Sam’s parents, Hyman Salzberg and Rebecca Rosa Helsinger, were Polish immigrants who met on a ship coming to America in the early 1900’s. They settled in New York State where, in the land of opportunity, they worked hard to provide for themselves and their growing family. Hyman worked odd jobs to make money, such as selling eggs and delivering laundry. At one point, he even harvested honey and sold it on the roadside in the Catskill Mountains.

Sam and Ruth married in June of 1941. He served in the Army during World War II, and upon his return, attended City College for two years to study mechanical engineering. His tuition was paid by his sisters, who took jobs to put their brother through school. Sam and Ruth then traveled to Washington, D.C. to find work. Sam was hired at Al Bornstein Engineering, and Ruth stayed home to raise their three children. At Bornstein, Sam met Alvin (Al) Tasker. Al dreamed of starting his own mechanical contracting firm and invited Sam to join. The two men worked exceedingly well together despite different backgrounds, Sam a New York Orthodox Jew and Al a Virginian Southern Baptist. Al ran the construction work while Sam was the Chief Design Engineer. Sam and Al shared a great friendship, and when Al passed away, Sam continued running the business, calling it A. Tasker, Inc. doing business as Salco Mechanical Contractors.
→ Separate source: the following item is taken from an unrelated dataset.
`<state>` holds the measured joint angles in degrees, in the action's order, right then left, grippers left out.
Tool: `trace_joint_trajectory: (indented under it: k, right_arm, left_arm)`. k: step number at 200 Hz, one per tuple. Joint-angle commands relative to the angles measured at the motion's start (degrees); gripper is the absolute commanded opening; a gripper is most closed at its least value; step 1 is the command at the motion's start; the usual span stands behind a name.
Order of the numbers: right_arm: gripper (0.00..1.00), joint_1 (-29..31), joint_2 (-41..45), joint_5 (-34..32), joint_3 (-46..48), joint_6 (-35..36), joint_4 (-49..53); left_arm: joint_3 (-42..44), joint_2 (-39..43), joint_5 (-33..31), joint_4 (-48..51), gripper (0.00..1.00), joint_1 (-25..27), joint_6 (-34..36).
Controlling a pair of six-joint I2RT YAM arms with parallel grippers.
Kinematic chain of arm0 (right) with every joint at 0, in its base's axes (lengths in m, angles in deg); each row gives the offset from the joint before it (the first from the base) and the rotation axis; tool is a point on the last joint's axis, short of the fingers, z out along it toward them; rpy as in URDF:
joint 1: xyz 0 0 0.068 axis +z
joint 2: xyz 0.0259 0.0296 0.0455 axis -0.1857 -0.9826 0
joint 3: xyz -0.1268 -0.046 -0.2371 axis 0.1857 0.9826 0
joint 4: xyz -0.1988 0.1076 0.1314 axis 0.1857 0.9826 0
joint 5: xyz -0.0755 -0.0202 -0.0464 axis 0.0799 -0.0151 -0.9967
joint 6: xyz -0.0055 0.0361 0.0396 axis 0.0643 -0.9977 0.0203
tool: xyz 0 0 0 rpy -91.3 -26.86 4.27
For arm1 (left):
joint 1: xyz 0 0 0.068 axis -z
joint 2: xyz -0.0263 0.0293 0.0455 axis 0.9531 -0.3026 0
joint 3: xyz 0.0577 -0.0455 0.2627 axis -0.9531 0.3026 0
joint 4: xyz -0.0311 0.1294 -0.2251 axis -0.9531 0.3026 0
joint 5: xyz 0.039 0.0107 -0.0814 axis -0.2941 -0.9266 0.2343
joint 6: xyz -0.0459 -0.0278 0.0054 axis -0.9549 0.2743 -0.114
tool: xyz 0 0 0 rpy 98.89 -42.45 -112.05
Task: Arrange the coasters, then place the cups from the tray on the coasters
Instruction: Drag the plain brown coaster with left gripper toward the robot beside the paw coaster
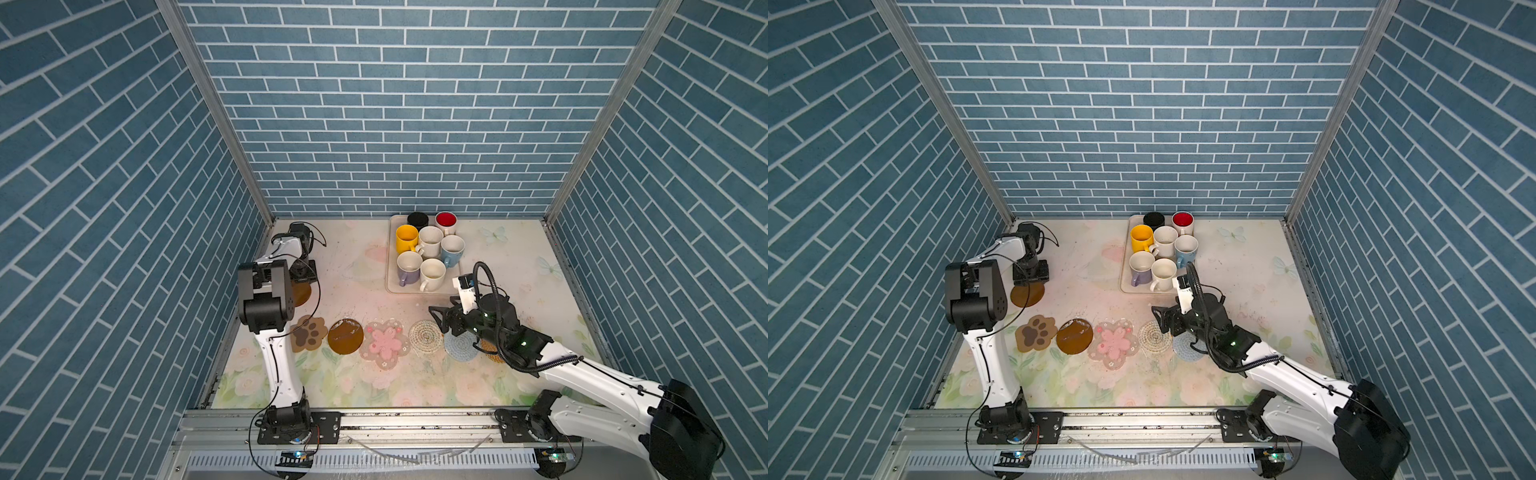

Salco was the first construction firm in the area to offer profit-sharing retirement plans to its workers. In the early days of Salco, times were tough, as Sam worked to build a client base and garner others’ trust in his work. He found reliable help from the mechanical engineering students at UMD, who were eager to apply their theoretical knowledge to practical problems. In busy times, Sam hired these students to work for the company, which sometimes led to full-time employment.

As Salco became more profitable, Sam and Ruth started to think more about how their success was rooted in the vision and hope that their parents had years before. The Salzbergs would always be grateful for the selfless dedication of others and the opportunities presented to them in this country. They continued to lead a modest life. They sent all three of their children to college, but they also wanted to give back to the society that had given so much to them. They established the Ruth and Sam Salzberg Family Foundation to do just that.

The Salzberg Family Foundation supports programs and causes that ultimately improve our society. Sam and Ruth intended for their financial resources to be used to help others for years after they had passed away. They had a special fondness for UMD and the mechanical engineering students that they had help foster, and they knew firsthand the value of a college education. Initially, Sam and Ruth wanted to use the Foundation as a vehicle to give every mechanical engineering student five dollars and health insurance. This was a tall order, but it shows the tremendous depth of their generosity.

Sam passed away in 2005 and Ruth in 2008. Today, the Foundation is managed by their children: Ellen (M.A., Rehabilitation Counseling, ’01), Arthur, and Michael. The family established the Ruth and Sam Salzberg Family Endowment at UMD in 2006 to fulfill their parents’ dream of supporting mechanical engineering students. It now provides annual scholarships to undergraduates who have a love for learning, a commitment to society, and an appreciation for hard work. In 2019-2020, the scholarship recipients were Cristian Castro (senior), Nikita Dobkin (senior), Alexander Fowler (junior), Jenna Holt (sophomore), Chidumebi Offor (senior), and Bright Ofosu, Jr. (senior).

Ellen, Arthur, and Michael continue to instill the importance of giving back within their own families. Three generations after emigrating from a house with dirt floors, Ellen’s three daughters are all doctors. Arthur’s children are starting careers in business and law, and Michael’s children are in real estate development and education. Just like Ruth and Sam Salzberg, this growing family continues to leave their own impact on America.

The Salzberg family fundamentally believes that this country is a melting pot of cultures and ideas. They have seen it as a place where freedom of thought and freedom to work hard is available to all who value it. For them, giving back is an important way to foster the best in society and create opportunities for the next generations.